Zeynep Beler's 'Beachcomber' exhibition at KRANK Art Gallery
Beler's solo exhibition, ,Beachcomber,, features oil paintings reflecting the details of everyday life in an ambiguous cycle.


KRANK Art Gallery is hosting Zeynep Beler's solo project "Beachcomber." The exhibition consists of works realized during the artist's residency program in Düsseldorf, North Rhine-Westphalia, where she was invited to stay between Nov. 1 and 30, 2017, as well as a selection of her recent works. As Beler's recent works display her interdisciplinary approach to production, in terms of materials and technique she is inspired by a broad horizon of interests covering a range from literature, philosophy, the internet and science.

"Found objects wash up on the shores of my computer. Tin cans and old tires mix with pirate's stuff. The buried treasure is really there, but caulked and outlandish. Hard to spot because unfamiliar, and few of us can see what has never been named.

I'm looking for something, it's true.

I'm looking for the meaning inside the data.

That's why I trawl my screen like a beachcomber - looking for you, looking for me, trying to see through the disguise. I guess I've been looking for us both all my life." Jeanette Winterson says in her novel "The Powerbook."

Taking its name from Jeanette Winterson's "The PowerBook," published in 2000 and telling the tale of a fantastical journey in cyberspace, all the artworks included in the exhibition Beachcomber, which means "a vagrant who makes a living by searching beaches for articles of value and selling them," present an overabundance of texts, cityscapes, streets, figurative images gathered at spontaneous moments, and details from personal life demonstrating that as well as materials and techniques, life itself could also evolve into an artwork by being processed through recycling and by being subjected to a sort of upcycling.

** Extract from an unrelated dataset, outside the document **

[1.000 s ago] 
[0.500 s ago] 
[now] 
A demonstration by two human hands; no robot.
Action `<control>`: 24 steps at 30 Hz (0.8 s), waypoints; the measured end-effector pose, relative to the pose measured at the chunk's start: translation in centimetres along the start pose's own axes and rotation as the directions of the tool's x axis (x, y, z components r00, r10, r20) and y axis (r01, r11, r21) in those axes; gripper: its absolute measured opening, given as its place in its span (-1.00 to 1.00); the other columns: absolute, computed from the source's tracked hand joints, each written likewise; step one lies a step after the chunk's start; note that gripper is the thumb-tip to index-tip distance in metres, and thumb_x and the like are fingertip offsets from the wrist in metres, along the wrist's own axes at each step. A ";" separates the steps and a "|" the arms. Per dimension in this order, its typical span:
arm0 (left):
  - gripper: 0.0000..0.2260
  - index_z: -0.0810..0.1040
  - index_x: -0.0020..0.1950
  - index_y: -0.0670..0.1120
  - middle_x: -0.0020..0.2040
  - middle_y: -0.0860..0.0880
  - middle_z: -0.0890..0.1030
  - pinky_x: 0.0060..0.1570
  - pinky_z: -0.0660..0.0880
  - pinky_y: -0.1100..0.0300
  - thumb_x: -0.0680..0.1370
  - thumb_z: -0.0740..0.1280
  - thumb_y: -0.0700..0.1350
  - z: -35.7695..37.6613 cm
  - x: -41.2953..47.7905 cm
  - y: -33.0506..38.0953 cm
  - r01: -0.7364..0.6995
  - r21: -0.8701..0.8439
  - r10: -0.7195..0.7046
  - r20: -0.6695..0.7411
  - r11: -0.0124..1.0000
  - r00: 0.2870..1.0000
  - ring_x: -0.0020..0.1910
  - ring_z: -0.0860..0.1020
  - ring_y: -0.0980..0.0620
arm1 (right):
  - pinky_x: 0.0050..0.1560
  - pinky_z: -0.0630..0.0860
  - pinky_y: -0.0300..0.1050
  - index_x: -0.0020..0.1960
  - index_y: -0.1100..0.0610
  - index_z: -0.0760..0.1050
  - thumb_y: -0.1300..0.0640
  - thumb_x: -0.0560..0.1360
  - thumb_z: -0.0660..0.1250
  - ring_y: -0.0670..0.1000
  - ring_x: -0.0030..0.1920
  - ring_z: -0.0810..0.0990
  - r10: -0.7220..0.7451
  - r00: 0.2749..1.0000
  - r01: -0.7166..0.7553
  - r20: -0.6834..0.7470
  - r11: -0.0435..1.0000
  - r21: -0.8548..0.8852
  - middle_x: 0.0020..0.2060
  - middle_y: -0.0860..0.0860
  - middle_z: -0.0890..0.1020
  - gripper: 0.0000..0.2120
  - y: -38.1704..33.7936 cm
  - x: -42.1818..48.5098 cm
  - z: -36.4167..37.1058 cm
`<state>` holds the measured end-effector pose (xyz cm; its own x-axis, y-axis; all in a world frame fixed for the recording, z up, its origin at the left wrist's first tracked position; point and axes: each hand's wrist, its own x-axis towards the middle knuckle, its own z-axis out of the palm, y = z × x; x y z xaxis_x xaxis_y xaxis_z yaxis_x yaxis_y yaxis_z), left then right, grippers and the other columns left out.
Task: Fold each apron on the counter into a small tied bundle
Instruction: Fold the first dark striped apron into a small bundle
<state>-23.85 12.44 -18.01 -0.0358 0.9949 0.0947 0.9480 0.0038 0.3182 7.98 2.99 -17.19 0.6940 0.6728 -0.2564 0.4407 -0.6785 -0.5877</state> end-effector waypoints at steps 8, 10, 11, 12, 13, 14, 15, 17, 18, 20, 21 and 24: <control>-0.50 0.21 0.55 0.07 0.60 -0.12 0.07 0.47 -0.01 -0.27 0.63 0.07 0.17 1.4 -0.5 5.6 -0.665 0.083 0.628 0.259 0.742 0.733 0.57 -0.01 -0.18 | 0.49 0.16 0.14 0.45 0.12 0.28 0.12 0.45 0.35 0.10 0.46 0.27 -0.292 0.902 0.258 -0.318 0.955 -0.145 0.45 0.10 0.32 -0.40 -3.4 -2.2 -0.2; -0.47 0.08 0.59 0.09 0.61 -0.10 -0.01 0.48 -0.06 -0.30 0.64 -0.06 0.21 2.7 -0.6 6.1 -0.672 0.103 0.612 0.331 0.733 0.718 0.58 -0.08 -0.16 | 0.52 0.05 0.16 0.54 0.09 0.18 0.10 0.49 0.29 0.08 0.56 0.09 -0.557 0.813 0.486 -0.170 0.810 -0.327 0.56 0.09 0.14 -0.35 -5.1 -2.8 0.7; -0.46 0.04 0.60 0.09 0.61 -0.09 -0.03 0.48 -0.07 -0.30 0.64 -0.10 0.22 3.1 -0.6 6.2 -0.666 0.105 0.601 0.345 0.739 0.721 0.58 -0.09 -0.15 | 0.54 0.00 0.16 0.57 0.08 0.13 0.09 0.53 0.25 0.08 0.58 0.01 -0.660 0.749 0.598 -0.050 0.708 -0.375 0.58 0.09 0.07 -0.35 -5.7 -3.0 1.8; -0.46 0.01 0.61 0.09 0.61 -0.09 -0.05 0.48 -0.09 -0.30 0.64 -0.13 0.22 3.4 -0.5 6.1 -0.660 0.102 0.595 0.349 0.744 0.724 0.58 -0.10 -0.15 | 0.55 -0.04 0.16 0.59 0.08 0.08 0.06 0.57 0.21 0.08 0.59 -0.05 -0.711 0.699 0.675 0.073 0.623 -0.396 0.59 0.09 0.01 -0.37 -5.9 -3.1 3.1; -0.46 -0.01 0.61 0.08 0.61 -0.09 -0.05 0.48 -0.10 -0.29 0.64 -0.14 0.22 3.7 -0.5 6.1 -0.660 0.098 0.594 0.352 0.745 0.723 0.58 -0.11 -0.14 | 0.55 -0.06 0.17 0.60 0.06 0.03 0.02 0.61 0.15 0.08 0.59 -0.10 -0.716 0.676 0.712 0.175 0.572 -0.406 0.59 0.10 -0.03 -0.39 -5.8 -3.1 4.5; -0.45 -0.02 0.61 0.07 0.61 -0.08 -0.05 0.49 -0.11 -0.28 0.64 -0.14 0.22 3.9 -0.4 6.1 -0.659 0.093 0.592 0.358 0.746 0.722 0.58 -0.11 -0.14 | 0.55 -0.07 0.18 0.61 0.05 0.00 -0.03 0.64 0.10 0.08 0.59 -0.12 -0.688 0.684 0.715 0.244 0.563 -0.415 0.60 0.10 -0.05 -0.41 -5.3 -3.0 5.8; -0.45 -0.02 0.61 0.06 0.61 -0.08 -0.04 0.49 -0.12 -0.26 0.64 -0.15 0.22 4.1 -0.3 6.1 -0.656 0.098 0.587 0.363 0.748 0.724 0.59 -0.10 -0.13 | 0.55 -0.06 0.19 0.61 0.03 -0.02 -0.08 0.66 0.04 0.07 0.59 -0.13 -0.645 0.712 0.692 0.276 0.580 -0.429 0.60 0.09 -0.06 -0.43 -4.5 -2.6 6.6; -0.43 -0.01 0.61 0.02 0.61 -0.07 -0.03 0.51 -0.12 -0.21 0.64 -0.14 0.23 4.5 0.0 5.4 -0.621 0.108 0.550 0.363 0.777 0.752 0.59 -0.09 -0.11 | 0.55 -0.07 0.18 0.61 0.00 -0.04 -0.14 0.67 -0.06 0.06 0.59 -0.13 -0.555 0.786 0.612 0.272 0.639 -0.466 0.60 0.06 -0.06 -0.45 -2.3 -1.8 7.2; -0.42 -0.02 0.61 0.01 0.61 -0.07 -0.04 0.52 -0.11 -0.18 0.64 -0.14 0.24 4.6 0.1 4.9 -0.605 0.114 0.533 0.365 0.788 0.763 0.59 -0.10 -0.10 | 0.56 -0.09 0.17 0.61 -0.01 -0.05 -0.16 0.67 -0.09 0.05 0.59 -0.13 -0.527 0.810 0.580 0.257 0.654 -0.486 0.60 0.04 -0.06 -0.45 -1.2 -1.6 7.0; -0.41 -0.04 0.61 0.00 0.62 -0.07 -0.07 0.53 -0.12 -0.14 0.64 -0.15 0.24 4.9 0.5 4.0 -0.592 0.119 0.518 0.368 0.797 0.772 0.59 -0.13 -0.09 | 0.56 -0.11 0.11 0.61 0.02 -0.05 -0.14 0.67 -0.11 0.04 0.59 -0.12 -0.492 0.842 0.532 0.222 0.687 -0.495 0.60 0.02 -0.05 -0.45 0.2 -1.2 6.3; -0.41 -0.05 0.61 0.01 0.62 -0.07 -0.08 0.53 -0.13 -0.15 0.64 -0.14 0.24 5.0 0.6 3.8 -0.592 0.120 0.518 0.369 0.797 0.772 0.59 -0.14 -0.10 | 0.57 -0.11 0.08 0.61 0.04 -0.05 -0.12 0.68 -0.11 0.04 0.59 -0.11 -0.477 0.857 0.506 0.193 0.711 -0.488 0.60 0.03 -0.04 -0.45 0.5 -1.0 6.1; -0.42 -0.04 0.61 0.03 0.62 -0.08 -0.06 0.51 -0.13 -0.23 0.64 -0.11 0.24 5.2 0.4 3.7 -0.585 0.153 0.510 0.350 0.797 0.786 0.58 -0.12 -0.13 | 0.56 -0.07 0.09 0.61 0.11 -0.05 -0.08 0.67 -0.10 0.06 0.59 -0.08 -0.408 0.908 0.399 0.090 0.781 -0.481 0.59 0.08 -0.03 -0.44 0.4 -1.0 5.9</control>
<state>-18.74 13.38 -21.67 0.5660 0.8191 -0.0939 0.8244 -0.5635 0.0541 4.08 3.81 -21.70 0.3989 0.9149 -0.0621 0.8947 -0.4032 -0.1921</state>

In her series and individual works, the artist diminishes the dominant characteristic of the photograph by constructing symbols from frames that could be considered unusable and to a certain extent waste, while also proposing to overcome the seriousness of life by showing its contradictory aspects. While this universe of images that arouses a deep curiosity on the part of the viewer is composed as the constituent parts of a narrative, there is a strong sense of balance among the forms that could be discerned between the lines.

Although living in an intense sphere of visuality and in a data cloud, that is to say, in The Information Ageas, as an individual, it is possible to read in the finalized forms of the works of art that she brings artistic practice "closer to" life in a multitude of ways from her means of drawing inspiration to her attitude toward production in the realm of contemporary art. Transporting such an exceptional production in her generation into the space of the gallery with "Beachcomber," Beler weaves a vigorous "network" with found materials, photographs that she took, oil paintings and various other materials that allows her to take a peek into the details of everyday life. In fact, simply put, this is nothing other than a representation of the artificial memory that everyone is creating with their smartphones and carrying with them wherever they go. This network composed by the artist, that evokes the framework of memory in the eyes of the viewer through a visuality detached from its primary meaning and function, actually generates a loop as she utilizes the classic format of painting. This is a loop that is somewhat vague but filled with details familiar to us all, which gradually obscures and blurs the boundaries of life and art. We stare at the things that leak from the gaps between everything that the great waves of memory and life bring. Beachcomber could be viewed at Krank Art Gallery until 17 March.

About Zeynep Beler

Born in Ankara in 1985, Beler graduated from the Department of Graphic Design at Bilkent University in 2007. In 2010, she completed her master's degree in Photographic Studies at Leiden University. She participated in the artist residency program of Borusan Art Center between 2010 and 2012. The artist, also known for her translations, attended workshops and residencies, such as "Middle Town: Picturing the Unspectacular" and "AiR Turkey-Scandinavia Connections." Some of the exhibitions she has recently participated in include "Habitat," "Greetings from Now On: Territories of Commitments," solo exhibition "Writing Remains," and "Tree, Simulacrum, Sea, Moon." Beler lives and works in Istanbul.